One of the greatest steps forward in computer evolution was not explicitly distinguishing the format of the data from that of an instruction. Let us clarify this with an example.

Assume that we have a computer with 15 memory locations (1, 2,...15). When we are talking about instructions, let 01XX mean add (01) what is in memory location XX to the current value in the register; 02XX is multiply, 03XX divide, 04XX sub tract, 05XX read memory location XX and put it into the accumulator, 06XX copy the accumulator into memory location XX, and 07XX print the memory location XX on a piece of paper. For example 0513 means read memory slot 13 and bring it into the register. On the other hand, when we talk about data, 0513 is the number 513. Assume also that each memory location allowed room for four decimal digits (i.e. 00 to 9999), and you've got yourself a fancy calculator.

The program loaded in the memory in Fig. 3 brings the content of location 11 (4444) into the register (working area, scratch pad), adds the content of location 12 (112), stores the results into location 13 (which must be empty otherwise what is there is over-written), brings such result back into the register, divides by 2 (content of memory location 14) and then, after storing the final result in location 15, prints it out.

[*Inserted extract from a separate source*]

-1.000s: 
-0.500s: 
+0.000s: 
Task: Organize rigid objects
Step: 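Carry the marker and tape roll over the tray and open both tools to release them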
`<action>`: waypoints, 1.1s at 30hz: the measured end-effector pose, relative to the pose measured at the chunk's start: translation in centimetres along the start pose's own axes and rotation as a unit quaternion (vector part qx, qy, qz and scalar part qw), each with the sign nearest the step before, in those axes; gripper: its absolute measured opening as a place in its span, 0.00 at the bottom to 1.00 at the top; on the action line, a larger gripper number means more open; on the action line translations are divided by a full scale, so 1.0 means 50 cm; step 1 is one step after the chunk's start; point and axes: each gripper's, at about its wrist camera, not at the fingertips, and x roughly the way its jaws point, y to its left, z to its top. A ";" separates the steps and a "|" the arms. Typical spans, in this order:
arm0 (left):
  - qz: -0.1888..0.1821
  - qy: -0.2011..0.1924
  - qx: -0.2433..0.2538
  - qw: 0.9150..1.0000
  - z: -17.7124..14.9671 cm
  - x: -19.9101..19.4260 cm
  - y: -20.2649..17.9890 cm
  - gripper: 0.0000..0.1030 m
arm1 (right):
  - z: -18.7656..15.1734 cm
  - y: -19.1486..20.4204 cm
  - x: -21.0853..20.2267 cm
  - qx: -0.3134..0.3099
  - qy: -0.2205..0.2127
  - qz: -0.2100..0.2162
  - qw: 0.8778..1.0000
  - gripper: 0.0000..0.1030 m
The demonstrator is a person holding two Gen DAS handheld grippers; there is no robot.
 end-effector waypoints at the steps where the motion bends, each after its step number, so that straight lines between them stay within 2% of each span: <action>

Note that at the top (program storage area) 112 means add to content of location 12, while at location 12 it means the number 112. The control here does basically two things; it directs the data in the right spot like a policeman directing traffic, and it augments the instruction counter, which in effect provides the continuity of activity. Thus, in a subcycle the next "instruction" is fetched, as soon as the old one is executed, and put into the control, which then decides what to do (which doors to open); the ALU actually performs the required computations.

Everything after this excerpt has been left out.